No.  And why would you even be in the market for more timeshares if you are concerned about $1,300 MFs per Starwood timeshare (many are much more per week) and if you already own 13 other weeks of timeshares?

If you truly have the resources and vacation time to try to become a Starwood 5 Star Elite, see the Elite Membership section of this thread known as Starwood Owner Resources:

http://tugbbs.com/forums/showthread.php?t=73314

And, GLTY.   ...   eom


----------



## vacationhopeful (Feb 1, 2011)

cgr1976 said:


> I own 13 weeks in the poconos .... From what I was told as long as I owned 2 or more Units I could then trade my 13 weeks in the Poconos into Vistana(my home Resort) and advertise them as such. SO my thinking was if I bought 2 at Vistana on resale wouldn't it work the same way and then couldn't I do the same thing and own 2 more at another resort and have a 2nd home resort to advertise the 13 weeks to. Has anyone else been able to trade weeks at another timeshare into their Starwood Resort and have such priority that it's not an issue to do so. I just don't want to add 5 more weeks of timeshare for no reason.



Okay, was a timeshare salesman telling you this? If his lips were moving, *you should have learned 12 timeshare ago*, that may not true (mostly likely totally false).

Are these 13 weeks of units you wish to rent either RCI or II Exchanges? If so, *you can NOT LEGALLY rent them*. But the salesman and Starwood would LEGALLY get their commissions, maintenance fees, and developer loan monies from you.


----------



## DeniseM (Feb 1, 2011)

You have received a lot of misinformation about Starwood. 

RCI and II strictly forbid the rental of exchanges.

Staroptions cannot be saved up or rolled over from year to year - they must be used within the calendar year.

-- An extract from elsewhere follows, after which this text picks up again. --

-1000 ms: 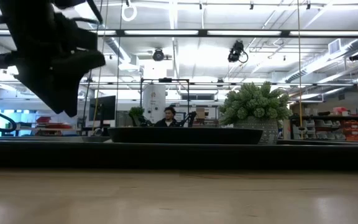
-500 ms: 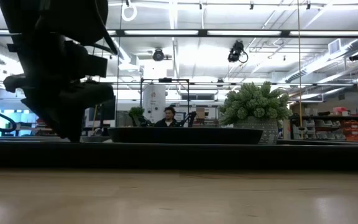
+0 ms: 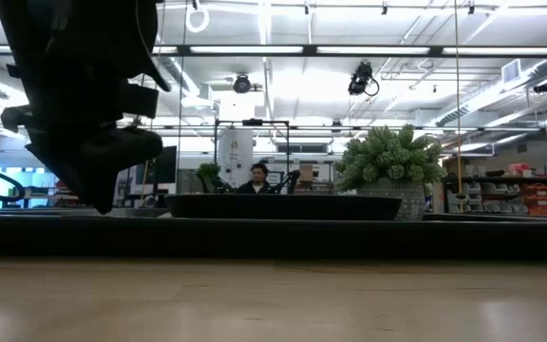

Quite honestly, I would never buy timeshares to rent for a profit, in this economy.  The rental market is absolutely flooded with cheap rentals right now.


----------



## cgr1976 (Feb 1, 2011)

I agree. It didn't make sense to me on how I would use the 13 weeks in the poconos either. SO I am going back and asking them. I guess I could even use it that way now without buying. I could market Vistana Resorts and just book the week in RCI through the 13 weeks I have for each person that wants to book. My big thing was figuring out a way to market my pocono weeks better than how I am doing it now. I don't use all my banked weeks in RCI so I lose them. Thanks for the advice. I still might buy into the Starwood system since I like the idea and some of the benefits outside of RCI. I'll update you after I speak to this guy and see how much BS he throws around. 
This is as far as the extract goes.